__Exercise instructions__. For this exercise, transcribe all of the records exactly as given.

__Material to process__.
--- START ---

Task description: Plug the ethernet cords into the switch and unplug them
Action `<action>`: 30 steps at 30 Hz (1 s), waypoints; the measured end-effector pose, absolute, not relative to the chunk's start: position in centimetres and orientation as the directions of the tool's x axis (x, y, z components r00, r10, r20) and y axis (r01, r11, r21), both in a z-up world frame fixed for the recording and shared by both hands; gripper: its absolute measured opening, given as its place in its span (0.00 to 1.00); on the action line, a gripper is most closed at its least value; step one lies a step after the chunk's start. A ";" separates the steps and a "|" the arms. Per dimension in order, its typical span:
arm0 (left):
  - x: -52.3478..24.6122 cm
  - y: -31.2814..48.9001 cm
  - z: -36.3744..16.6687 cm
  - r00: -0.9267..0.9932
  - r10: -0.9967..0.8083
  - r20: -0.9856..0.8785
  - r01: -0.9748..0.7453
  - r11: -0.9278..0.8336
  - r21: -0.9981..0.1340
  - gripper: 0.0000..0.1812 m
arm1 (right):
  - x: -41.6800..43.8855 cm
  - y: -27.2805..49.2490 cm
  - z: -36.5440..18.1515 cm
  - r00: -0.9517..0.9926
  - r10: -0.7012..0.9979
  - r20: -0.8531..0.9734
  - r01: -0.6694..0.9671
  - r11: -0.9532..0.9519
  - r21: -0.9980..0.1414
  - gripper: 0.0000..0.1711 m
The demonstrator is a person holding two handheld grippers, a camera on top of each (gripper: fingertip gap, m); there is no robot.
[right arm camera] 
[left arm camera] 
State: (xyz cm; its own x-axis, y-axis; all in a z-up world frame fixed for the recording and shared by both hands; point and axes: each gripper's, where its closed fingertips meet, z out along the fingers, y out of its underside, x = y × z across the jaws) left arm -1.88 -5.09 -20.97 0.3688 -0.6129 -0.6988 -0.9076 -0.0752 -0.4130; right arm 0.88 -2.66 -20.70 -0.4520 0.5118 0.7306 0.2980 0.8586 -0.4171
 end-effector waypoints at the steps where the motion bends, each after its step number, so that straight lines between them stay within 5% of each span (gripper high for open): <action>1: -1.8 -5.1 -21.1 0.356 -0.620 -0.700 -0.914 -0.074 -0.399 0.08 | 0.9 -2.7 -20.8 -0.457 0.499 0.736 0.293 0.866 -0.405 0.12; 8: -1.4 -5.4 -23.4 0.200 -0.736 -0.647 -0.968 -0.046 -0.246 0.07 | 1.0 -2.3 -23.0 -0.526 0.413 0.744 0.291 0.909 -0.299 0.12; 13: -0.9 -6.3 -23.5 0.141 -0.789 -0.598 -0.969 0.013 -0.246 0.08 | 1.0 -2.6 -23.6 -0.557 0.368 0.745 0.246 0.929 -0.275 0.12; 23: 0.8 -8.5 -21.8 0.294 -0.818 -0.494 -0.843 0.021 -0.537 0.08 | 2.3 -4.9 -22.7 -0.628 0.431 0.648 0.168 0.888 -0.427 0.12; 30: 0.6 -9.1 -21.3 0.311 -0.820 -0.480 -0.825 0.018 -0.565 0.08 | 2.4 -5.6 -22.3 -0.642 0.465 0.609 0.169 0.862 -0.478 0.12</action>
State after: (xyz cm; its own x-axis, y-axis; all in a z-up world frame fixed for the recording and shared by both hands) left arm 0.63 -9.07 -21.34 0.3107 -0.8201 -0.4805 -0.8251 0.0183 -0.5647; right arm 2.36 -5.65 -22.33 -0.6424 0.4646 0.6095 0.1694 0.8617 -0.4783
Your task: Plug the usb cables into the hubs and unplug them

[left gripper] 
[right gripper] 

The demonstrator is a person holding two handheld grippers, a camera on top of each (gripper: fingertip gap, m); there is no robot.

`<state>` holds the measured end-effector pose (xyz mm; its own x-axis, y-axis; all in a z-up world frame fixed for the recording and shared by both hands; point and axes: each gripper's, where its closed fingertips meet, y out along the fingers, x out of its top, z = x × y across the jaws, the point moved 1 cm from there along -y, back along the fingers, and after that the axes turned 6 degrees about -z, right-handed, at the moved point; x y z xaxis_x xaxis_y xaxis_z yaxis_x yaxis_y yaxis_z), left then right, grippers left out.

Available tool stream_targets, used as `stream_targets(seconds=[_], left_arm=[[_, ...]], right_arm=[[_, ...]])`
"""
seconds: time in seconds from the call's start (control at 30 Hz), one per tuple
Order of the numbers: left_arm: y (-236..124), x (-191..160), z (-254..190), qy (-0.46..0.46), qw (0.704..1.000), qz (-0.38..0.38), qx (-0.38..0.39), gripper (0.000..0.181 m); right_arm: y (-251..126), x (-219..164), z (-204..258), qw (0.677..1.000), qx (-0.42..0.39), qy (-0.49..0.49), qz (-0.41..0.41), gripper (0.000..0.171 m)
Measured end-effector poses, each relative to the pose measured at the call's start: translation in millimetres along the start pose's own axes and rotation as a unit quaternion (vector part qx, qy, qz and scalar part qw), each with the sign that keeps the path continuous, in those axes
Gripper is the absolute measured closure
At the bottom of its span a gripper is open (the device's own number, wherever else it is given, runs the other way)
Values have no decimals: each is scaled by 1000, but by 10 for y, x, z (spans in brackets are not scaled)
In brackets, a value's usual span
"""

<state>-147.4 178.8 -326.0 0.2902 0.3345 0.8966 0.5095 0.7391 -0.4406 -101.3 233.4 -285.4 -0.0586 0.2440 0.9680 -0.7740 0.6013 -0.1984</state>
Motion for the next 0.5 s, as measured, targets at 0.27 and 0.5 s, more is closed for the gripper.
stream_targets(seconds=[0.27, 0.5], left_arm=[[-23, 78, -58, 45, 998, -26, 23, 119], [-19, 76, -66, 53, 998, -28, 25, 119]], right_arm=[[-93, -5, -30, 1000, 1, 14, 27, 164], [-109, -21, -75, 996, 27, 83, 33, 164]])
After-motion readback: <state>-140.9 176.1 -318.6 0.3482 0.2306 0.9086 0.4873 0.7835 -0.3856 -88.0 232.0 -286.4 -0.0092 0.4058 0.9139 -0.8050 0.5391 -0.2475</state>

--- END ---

__Output of the task__.
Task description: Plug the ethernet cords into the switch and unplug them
Action `<action>`: 30 steps at 30 Hz (1 s), waypoints; the measured end-effector pose, absolute, not relative to the chunk's start: position in centimetres and orientation as the directions of the tool's x axis (x, y, z components r00, r10, r20) and y axis (r01, r11, r21), both in a z-up world frame fixed for the recording and shared by both hands; gripper: its absolute measured opening, given as its place in its span (0.00 to 1.00); on the action line, a gripper is most closed at its least value; step one lies a step after the chunk's start. A ";" separates the steps and a "|" the arms. Per dimension in order, its typical span:
arm0 (left):
  - x: -52.3478..24.6122 cm
  - y: -31.2814..48.9001 cm
  - z: -36.3744..16.6687 cm
  - r00: -0.9267..0.9932
  - r10: -0.9967..0.8083
  - r20: -0.9856..0.8785
  - r01: -0.9748..0.7453
  - r11: -0.9278..0.8336
  - r21: -0.9981..0.1340
  - gripper: 0.0000..0.1812 m
arm1 (right):
  - x: -41.6800..43.8855 cm
  - y: -27.2805..49.2490 cm
  - z: -36.5440..18.1515 cm
  - r00: -0.9517..0.9926
  - r10: -0.7012..0.9979
  - r20: -0.8531..0.9734
  - r01: -0.6694..0.9671
  - r11: -0.9532..0.9519
  - r21: -0.9980..0.1414
  - gripper: 0.0000..0.1711 m
The demonstrator is a person holding two handheld grippers, a camera on top of each (gripper: fingertip gap, m); there is no robot.
[right arm camera] 
[left arm camera] 
State: (xyz cm; its own x-axis, y-axis; all in a z-up world frame fixed for the recording and shared by both hands; point and axes: each gripper's, where its closed fingertips meet, z out along the fingers, y out of its underside, x = y × z across the jaws) left arm -1.88 -5.09 -20.97 0.3688 -0.6129 -0.6988 -0.9076 -0.0752 -0.4130; right arm 0.88 -2.66 -20.70 -0.4520 0.5118 0.7306 0.2980 0.8586 -0.4171
 end-effector waypoints at the steps where the motion bends, each after its step number, so that straight lines between them stay within 5% of each span (gripper high for open): <action>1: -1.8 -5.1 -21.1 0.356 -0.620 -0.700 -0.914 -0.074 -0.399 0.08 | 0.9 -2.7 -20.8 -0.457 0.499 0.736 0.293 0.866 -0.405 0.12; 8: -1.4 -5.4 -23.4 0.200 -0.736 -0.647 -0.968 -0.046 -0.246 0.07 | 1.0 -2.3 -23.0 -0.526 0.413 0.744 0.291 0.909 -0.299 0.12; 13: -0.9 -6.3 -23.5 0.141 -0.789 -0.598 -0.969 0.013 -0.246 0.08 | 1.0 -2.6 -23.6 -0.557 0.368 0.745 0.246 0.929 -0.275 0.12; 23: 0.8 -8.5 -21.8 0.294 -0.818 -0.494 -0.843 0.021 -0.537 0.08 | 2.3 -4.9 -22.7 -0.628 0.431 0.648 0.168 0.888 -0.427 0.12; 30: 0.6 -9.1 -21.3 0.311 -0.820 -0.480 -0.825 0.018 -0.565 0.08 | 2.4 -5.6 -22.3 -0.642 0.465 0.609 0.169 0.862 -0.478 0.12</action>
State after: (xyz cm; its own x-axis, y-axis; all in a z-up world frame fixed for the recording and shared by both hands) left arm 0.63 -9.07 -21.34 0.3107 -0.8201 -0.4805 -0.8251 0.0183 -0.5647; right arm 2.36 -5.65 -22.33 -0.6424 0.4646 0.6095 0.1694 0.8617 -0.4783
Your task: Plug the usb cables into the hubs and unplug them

[left gripper] 
[right gripper] 

The demonstrator is a person holding two handheld grippers, a camera on top of each (gripper: fingertip gap, m); there is no robot.

`<state>` holds the measured end-effector pose (xyz mm; its own x-axis, y-axis; all in a z-up world frame fixed for the recording and shared by both hands; point and axes: each gripper's, where its closed fingertips meet, y out along the fingers, x out of its top, z = x × y across the jaws, the point moved 1 cm from there along -y, back along the fingers, and after that the axes turned 6 degrees about -z, right-handed, at the moved point; x y z xaxis_x xaxis_y xaxis_z yaxis_x yaxis_y yaxis_z), left then right, grippers left out.

Available tool stream_targets, used as `stream_targets(seconds=[_], left_arm=[[_, ...]], right_arm=[[_, ...]])`
"""
seconds: time in seconds from the call's start (control at 30 Hz), one per tuple
Order of the numbers: left_arm: y (-236..124), x (-191..160), z (-254..190), qy (-0.46..0.46), qw (0.704..1.000), qz (-0.38..0.38), qx (-0.38..0.39), gripper (0.000..0.181 m); right_arm: y (-251..126), x (-219..164), z (-204..258), qw (0.677..1.000), qx (-0.42..0.39), qy (-0.49..0.49), qz (-0.41..0.41), gripper (0.000..0.171 m)
Measured end-effector poses, each relative to the pose measured at the call's start: translation in millimetres along the start pose's own axes and rotation as a unit quaternion (vector part qx, qy, qz and scalar part qw), each with the sign that keeps the path continuous, in those axes
Gripper is the absolute measured closure
At the bottom of its span a gripper is open (the device's own number, wherever else it is given, runs the other way)
Values have no decimals: each is scaled by 1000, but by 10 for y, x, z (spans in brackets are not scaled)
In brackets, a value's usual span
"""

<state>-147.4 178.8 -326.0 0.2902 0.3345 0.8966 0.5095 0.7391 -0.4406 -101.3 233.4 -285.4 -0.0586 0.2440 0.9680 -0.7740 0.6013 -0.1984</state>
Motion for the next 0.5 s, as measured, targets at 0.27 and 0.5 s, more is closed for the gripper.
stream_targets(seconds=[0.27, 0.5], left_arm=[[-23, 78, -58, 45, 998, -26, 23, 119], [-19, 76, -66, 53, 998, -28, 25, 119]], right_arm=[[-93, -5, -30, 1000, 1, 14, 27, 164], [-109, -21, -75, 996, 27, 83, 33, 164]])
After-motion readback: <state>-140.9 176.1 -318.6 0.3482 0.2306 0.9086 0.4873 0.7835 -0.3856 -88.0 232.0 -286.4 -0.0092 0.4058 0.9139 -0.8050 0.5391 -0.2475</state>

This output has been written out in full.